Share your dilemmas and get honest opinions from other Mumsnetters.

Comment after oral sex (this may be TMI for some ppl)

655 replies

Limebazil · 30/04/2022 16:06

I am seeing a guy the last few weeks we are both early 30s. He seems like a nice guy, and things were going great. Last night we slept together for the first time, it was great he was very generous in bed but after he had gone down on me he said "I think you should drink more water you taste kind of strong". This was really hurtful to me, I'm sure he didn't mean it to be hurtful and maybe I'm overly sensitive but why would you say that when it is widely known that women/ girls are paranoid about how they look/ smell/ taste down there. He's not a gynaecologist so the health advice was not appreciated. He could see he had upset me and tried to back track saying "he didn't mean it like that" and "I'm crazy about you the last thing I want to do is offend you I was just trying to help" but now I'm just seeing it as a red flag. AIBU?

OP posts:
Terriblecreature · 30/04/2022 19:00

I can understand both sides. Embarrassing for you and can't imagine comfortable for him either. If u really like this guy, then I would try move past it. I would b open with him and tell him u were embarrassed and the comment left a sour taste in Ur mouth (sorry for the pun) u could try urself to rectify the issue, drinking more water or a check up at the docs. These things happen to us all remember and I think being so open early on is actually a good thing

RhymesWithBouquet · 30/04/2022 19:01

No YANBU. Making a comment like that after the very first time is a massive red flag.

Maybe, just maybe you did smell a bit strong but it’s not for him to make you feel weird about yourself when it could just be a matter of whatever you had to eat that day! It’s sex, not TripAdvisor FFS!

And even if it was, my dude, if you don’t like the food in this restaurant then thanks for coming😆 but you don’t need to eat here again…

netflixfan · 30/04/2022 19:01

That is a very hurtful comment, designed to make you feel bad. What a pig. Avoid him.

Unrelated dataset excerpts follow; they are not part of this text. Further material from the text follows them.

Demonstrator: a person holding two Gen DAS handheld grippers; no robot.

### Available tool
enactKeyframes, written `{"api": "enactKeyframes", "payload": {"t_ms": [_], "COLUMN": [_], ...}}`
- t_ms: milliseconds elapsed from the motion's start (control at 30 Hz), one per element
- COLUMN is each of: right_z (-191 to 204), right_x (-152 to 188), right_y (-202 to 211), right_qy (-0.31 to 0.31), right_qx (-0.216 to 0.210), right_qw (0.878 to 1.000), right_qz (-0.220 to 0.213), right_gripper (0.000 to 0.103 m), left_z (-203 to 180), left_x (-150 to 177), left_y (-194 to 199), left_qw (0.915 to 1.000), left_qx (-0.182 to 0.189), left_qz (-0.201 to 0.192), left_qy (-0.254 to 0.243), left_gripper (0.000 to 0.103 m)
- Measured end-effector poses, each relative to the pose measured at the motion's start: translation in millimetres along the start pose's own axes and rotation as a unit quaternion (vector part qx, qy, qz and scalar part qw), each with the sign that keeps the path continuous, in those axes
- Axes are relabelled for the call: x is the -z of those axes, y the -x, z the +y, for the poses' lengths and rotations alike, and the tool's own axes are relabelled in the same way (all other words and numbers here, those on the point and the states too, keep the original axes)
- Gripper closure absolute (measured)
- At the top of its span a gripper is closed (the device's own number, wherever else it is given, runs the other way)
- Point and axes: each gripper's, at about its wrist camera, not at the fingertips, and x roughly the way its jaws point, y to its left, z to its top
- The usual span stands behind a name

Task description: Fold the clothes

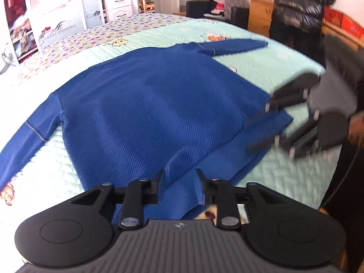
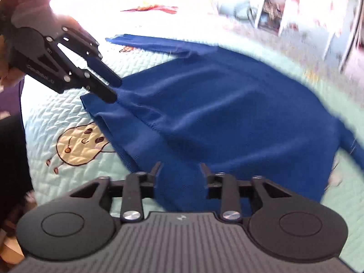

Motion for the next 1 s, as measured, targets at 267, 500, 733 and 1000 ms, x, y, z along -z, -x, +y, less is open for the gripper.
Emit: {"api": "enactKeyframes", "payload": {"t_ms": [267, 500, 733, 1000], "right_z": [-6, -36, -35, -119], "right_x": [3, -4, 23, 58], "right_y": [11, 0, 5, 82], "right_qy": [-0.061, -0.224, -0.295, -0.396], "right_qx": [-0.044, -0.107, -0.166, -0.092], "right_qw": [0.997, 0.967, 0.939, 0.905], "right_qz": [0.015, -0.063, -0.053, -0.122], "right_gripper": [0.063, 0.059, 0.055, 0.054], "left_z": [10, 4, 2, -19], "left_x": [15, -6, -3, -29], "left_y": [-28, -15, -49, -41], "left_qw": [0.9956, 0.9971, 0.9941, 0.9970], "left_qx": [-0.023, -0.038, -0.061, -0.048], "left_qz": [0.086, 0.023, 0.070, 0.016], "left_qy": [0.028, 0.063, 0.055, 0.059], "left_gripper": [0.057, 0.052, 0.037, 0.038]}}
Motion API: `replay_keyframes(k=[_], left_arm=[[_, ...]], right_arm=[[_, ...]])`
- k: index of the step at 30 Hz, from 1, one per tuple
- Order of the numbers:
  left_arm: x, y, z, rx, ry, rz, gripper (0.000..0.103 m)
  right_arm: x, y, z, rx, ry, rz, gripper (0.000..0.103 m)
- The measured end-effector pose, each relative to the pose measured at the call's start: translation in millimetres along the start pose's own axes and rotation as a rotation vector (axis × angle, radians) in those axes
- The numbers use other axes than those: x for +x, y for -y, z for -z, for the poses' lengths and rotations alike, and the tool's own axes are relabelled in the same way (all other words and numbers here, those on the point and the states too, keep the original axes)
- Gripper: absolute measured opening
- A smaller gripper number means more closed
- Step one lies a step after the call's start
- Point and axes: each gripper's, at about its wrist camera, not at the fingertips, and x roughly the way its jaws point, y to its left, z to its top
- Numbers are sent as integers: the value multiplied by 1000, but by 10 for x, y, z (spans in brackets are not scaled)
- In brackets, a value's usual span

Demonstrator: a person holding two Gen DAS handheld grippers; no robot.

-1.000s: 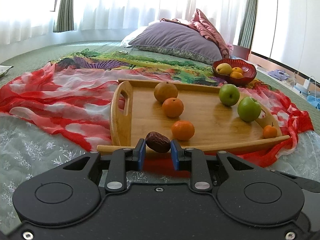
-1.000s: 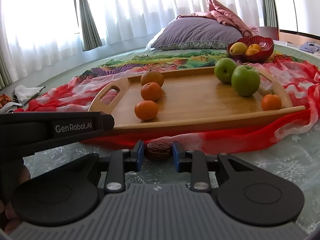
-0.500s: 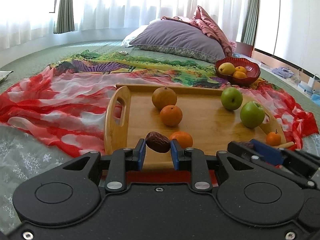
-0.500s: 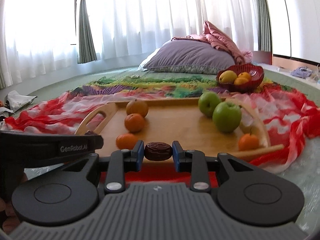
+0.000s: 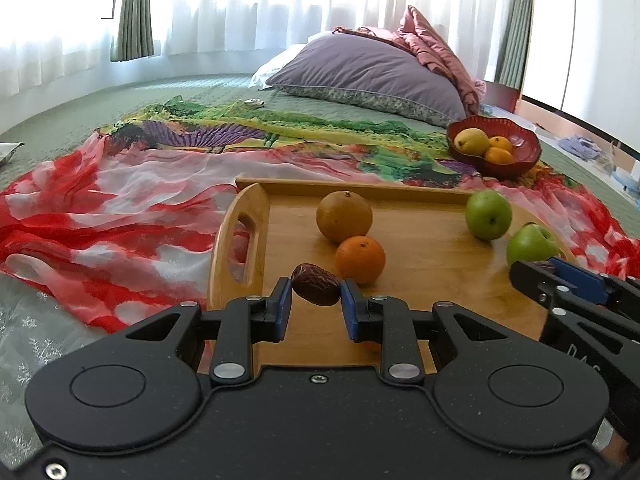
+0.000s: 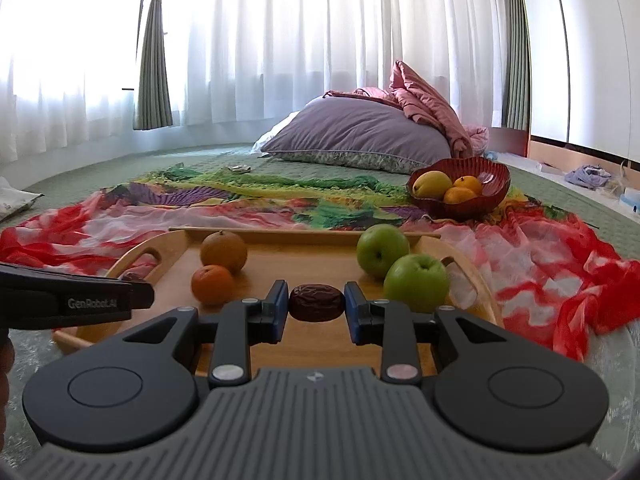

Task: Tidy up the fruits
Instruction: 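Carry both dates over the tray rim onto the tray with both grippers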

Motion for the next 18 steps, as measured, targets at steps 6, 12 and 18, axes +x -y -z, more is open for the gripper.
replay_keyframes(k=[6,12,18], left_arm=[[144,-33,-81,0,2,-5,25],[291,-47,-159,-1,-1,-5,25],[422,-59,-203,0,-12,-4,25]], right_arm=[[167,41,-51,-13,-11,2,35],[348,59,-104,-37,-16,-8,35],[536,64,-153,-50,-39,-19,35]])
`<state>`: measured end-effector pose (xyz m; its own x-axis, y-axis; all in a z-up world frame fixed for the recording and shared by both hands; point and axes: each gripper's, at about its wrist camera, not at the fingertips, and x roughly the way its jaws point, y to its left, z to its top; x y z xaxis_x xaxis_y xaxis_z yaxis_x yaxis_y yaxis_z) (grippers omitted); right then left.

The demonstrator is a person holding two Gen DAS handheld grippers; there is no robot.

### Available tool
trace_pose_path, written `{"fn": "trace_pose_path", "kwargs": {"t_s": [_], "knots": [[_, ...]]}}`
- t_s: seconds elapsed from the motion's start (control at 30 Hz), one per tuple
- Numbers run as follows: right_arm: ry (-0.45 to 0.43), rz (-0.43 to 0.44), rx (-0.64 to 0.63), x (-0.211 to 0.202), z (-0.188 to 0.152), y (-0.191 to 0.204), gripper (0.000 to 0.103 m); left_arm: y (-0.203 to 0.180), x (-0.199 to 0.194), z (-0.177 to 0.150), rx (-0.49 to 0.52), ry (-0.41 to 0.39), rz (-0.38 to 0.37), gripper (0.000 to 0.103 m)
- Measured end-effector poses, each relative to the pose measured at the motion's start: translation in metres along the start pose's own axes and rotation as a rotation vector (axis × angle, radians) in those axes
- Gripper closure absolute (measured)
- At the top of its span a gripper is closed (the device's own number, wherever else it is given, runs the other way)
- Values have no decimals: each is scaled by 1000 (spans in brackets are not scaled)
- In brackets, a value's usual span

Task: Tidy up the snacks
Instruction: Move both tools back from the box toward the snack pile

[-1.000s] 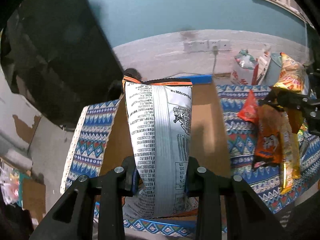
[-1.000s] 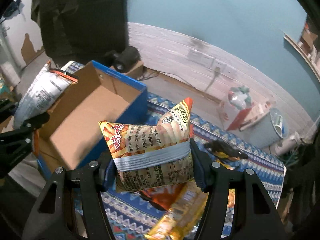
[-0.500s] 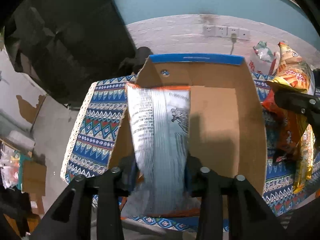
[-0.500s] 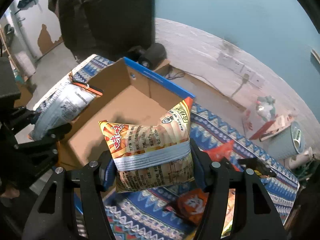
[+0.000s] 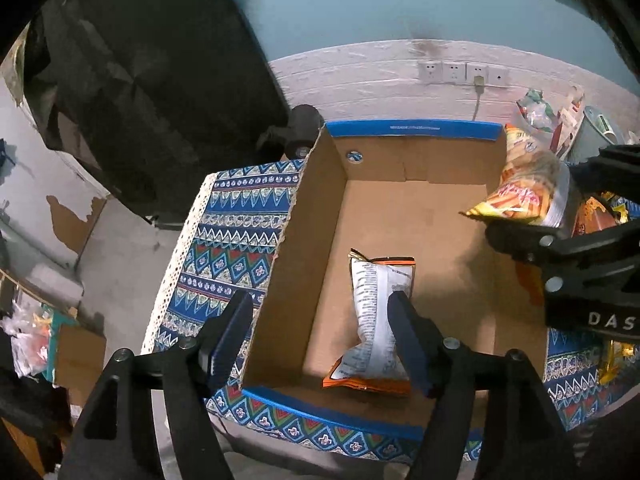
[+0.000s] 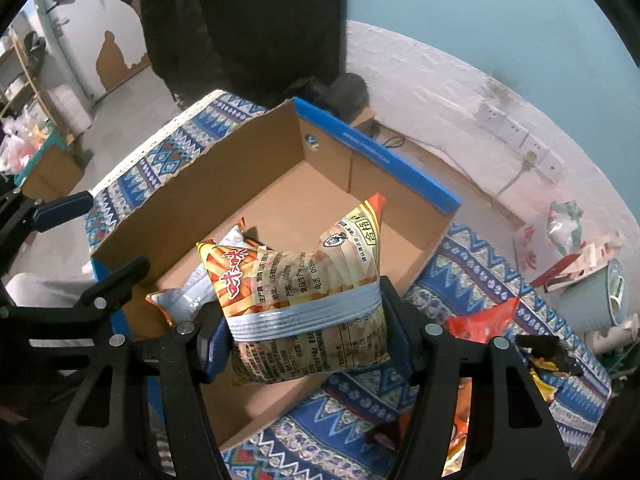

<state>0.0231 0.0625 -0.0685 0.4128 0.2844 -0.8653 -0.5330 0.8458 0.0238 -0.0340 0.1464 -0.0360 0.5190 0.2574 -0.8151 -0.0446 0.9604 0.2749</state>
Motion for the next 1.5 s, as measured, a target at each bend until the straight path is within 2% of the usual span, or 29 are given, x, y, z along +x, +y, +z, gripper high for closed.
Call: {"fn": "trace_pose_path", "kwargs": {"t_s": [0.27,0.8,1.5], "knots": [[-13,-16,-25,-1,-3,7,19,3,-2,0,-15,-5,-9,32],[-20,-98,72,-34,-31,-37,17,-34,-13,7,37,-21,-68,32],[31,-230,212,-79,-117,-117,15,-116,-35,19,137,-7,-214,31]]}}
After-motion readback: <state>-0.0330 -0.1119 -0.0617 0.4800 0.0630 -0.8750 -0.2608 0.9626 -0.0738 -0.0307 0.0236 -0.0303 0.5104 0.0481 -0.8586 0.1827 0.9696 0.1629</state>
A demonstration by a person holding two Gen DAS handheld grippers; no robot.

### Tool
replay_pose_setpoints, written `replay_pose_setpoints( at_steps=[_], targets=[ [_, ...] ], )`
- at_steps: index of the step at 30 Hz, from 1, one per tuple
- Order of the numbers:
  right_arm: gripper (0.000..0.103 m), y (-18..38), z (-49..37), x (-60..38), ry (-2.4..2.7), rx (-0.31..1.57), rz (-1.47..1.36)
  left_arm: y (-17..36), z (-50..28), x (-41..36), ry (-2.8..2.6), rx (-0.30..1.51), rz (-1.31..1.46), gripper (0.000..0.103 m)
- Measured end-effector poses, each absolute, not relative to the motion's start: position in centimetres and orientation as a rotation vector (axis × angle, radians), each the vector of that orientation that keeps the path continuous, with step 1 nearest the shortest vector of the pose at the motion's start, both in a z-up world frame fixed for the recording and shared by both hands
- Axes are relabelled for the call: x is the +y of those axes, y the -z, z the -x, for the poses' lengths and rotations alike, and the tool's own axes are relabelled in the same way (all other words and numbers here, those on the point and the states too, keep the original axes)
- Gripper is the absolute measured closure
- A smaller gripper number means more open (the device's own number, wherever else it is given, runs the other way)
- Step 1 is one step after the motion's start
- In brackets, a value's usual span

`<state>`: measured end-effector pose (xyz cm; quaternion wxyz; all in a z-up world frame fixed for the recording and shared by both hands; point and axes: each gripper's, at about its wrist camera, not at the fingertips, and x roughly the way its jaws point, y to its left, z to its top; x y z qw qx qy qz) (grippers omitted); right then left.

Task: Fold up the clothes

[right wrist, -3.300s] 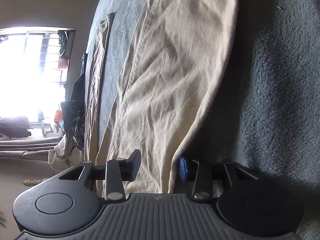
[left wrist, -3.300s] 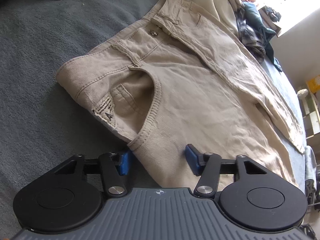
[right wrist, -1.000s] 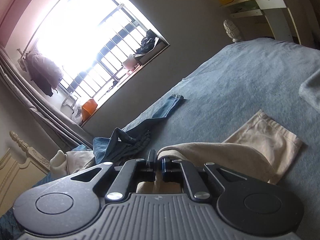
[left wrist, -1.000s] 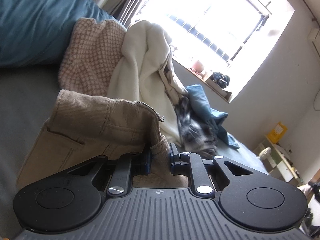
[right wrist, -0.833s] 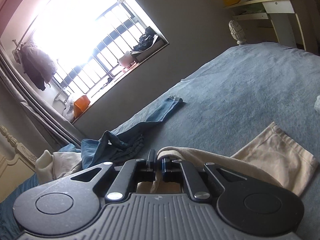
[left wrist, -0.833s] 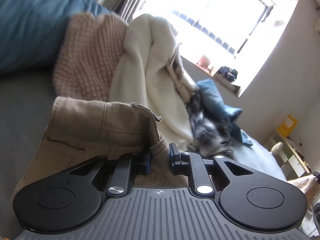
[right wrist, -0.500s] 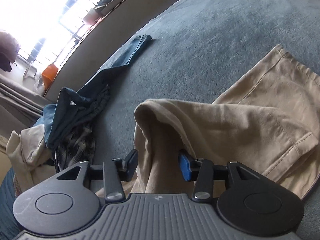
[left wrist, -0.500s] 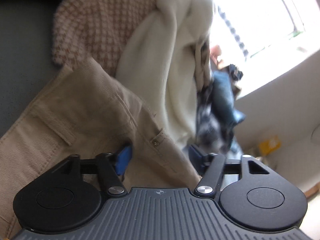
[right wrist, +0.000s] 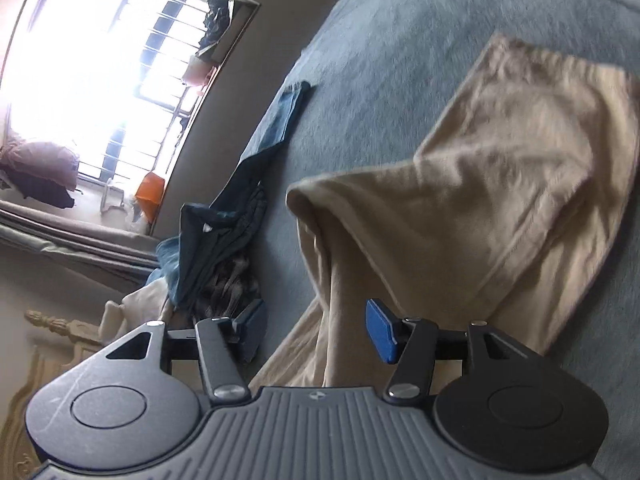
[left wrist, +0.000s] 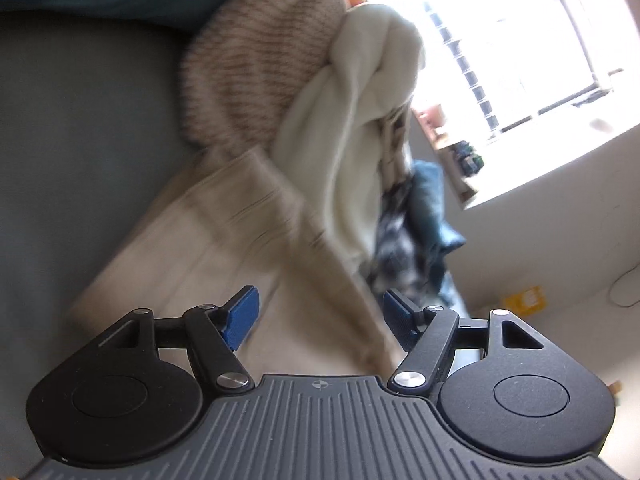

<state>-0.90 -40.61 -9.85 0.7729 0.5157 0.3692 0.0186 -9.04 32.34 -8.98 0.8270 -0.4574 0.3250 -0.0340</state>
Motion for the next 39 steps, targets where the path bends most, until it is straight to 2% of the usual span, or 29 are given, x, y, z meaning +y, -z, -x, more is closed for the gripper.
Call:
replay_pose_setpoints(
  at_steps=[4, 9, 13, 18, 25, 30, 33, 39],
  targets=[
    [0.042, 14.2, 4.0, -38.0, -0.089, 0.916, -1.264, 11.7, 12.5, 32.3, 0.015, 0.750, 1.046, 0.032],
    [0.042, 19.5, 5.3, -34.6, -0.091, 1.005, -1.381, 15.2, 13.0, 31.5, -0.051, 0.770, 1.114, 0.032],
    [0.036, 20.3, 4.2, -33.1, -0.139, 0.948, -1.406, 17.1, 12.9, 30.8, -0.088, 0.717, 1.164, 0.032],
    [0.036, 20.3, 2.7, -31.2, -0.167, 0.926, -1.451, 17.9, 13.0, 30.8, -0.096, 0.672, 1.181, 0.032],
    [0.036, 19.6, 6.7, -29.2, -0.077, 0.997, -1.513, 17.8, 13.0, 31.0, -0.084, 0.665, 1.187, 0.032],
    [0.035, 21.4, 4.9, -26.1, -0.117, 1.044, -1.532, 17.9, 12.8, 30.8, -0.082, 0.653, 1.168, 0.032],
    [0.035, 21.8, 1.8, -24.8, -0.202, 0.992, -1.525, 18.0, 12.7, 30.7, -0.086, 0.647, 1.164, 0.032],
    [0.043, 21.9, -1.7, -22.9, -0.233, 0.975, -1.467, 17.5, 11.1, 29.9, -0.115, 0.634, 1.072, 0.032]
  ],
)
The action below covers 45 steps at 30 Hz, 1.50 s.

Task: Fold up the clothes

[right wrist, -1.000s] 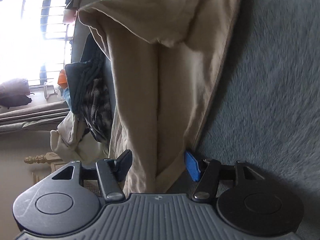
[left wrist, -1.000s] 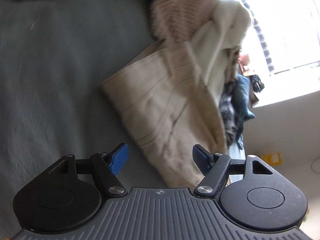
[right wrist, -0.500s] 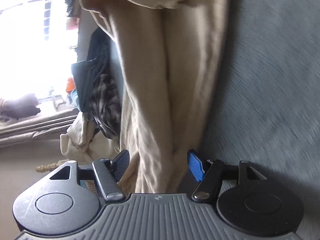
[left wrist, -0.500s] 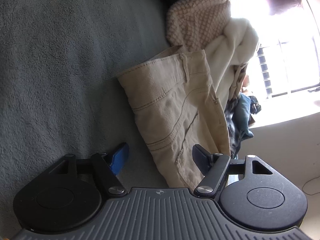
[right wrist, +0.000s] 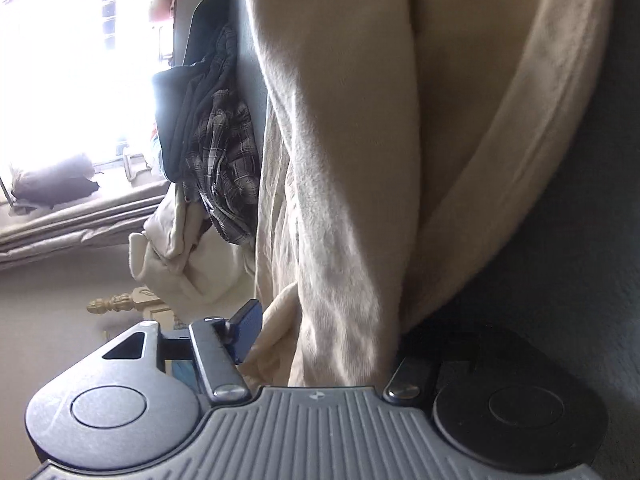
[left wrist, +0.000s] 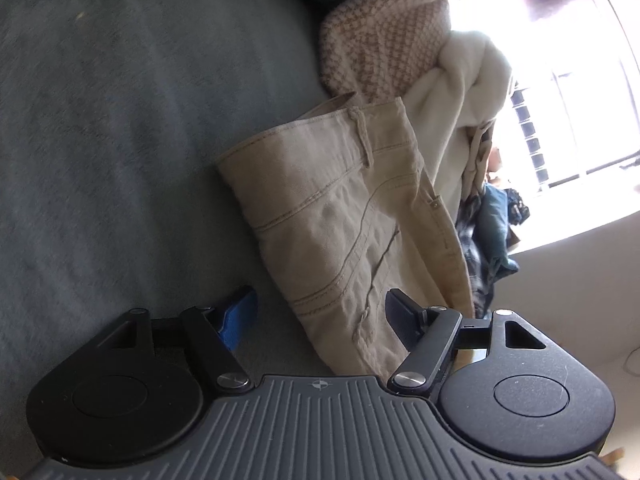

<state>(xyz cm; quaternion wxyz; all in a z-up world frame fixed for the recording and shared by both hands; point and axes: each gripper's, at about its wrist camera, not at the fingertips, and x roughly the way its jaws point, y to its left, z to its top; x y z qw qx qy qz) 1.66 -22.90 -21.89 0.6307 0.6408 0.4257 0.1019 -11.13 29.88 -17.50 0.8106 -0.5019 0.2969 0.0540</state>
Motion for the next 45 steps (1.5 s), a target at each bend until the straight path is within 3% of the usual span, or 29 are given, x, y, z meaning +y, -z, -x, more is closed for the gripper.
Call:
replay_pose_setpoints(
  at_steps=[3, 6, 8, 10, 14, 23, 40, 45],
  targets=[
    [0.048, 21.5, -2.1, -22.4, -0.239, 0.969, -1.411, 17.3, 9.7, 29.3, -0.135, 0.623, 1.013, 0.033],
    [0.058, 21.5, -2.1, -22.3, -0.230, 0.970, -1.377, 16.8, 8.5, 28.6, -0.169, 0.613, 0.939, 0.043],
    [0.073, 21.4, -2.0, -22.2, -0.219, 0.977, -1.336, 16.8, 8.1, 28.3, -0.210, 0.628, 0.901, 0.063],
    [0.085, 20.9, -1.7, -22.3, -0.209, 0.972, -1.282, 16.5, 7.8, 28.4, -0.214, 0.638, 0.890, 0.076],
    [0.094, 18.9, -0.7, -22.0, -0.238, 0.900, -1.167, 15.4, 8.6, 28.3, -0.206, 0.619, 0.889, 0.088],
    [0.097, 16.2, 2.3, -22.6, -0.278, 0.871, -1.117, 12.7, 12.7, 28.1, -0.177, 0.625, 0.919, 0.091],
    [0.097, 17.7, 11.1, -23.5, -0.303, 1.056, -1.155, 13.0, 23.7, 27.3, -0.185, 0.793, 0.821, 0.091],
    [0.089, 19.7, 10.9, -24.3, -0.280, 1.171, -1.103, 14.6, 23.5, 28.6, -0.163, 0.905, 0.883, 0.071]
  ],
)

VladmirsPoutine · 30/04/2022 19:02

I find it astonishing that people can have sex with someone - one of the most if not the most intimate act then thereafter fall to pieces because of honesty then try to re-write it using sociological concepts such as 'gas-lighting' and 'negging' just to try to save some semblance of their bruised ego.

Nobody is going to force the OP to have sex with that man again. But is everyone supposed to just shut up and put up. What if it was the other way round and his dick was crusted all around the tip. Would the OP be expected to continuously give him oral sex for fear of offending him the first time they'd have sexConfused

TheNestedIf · 30/04/2022 19:02

Ha. Thought so. That latest text pretty much proves it, the gaslighting prick. It's a classic tactic designed to damage your confidence. It's to embarrass you out of requesting oral sex or whatever it is specifically for your pleasure, and into chasing his approval and doing what he wants.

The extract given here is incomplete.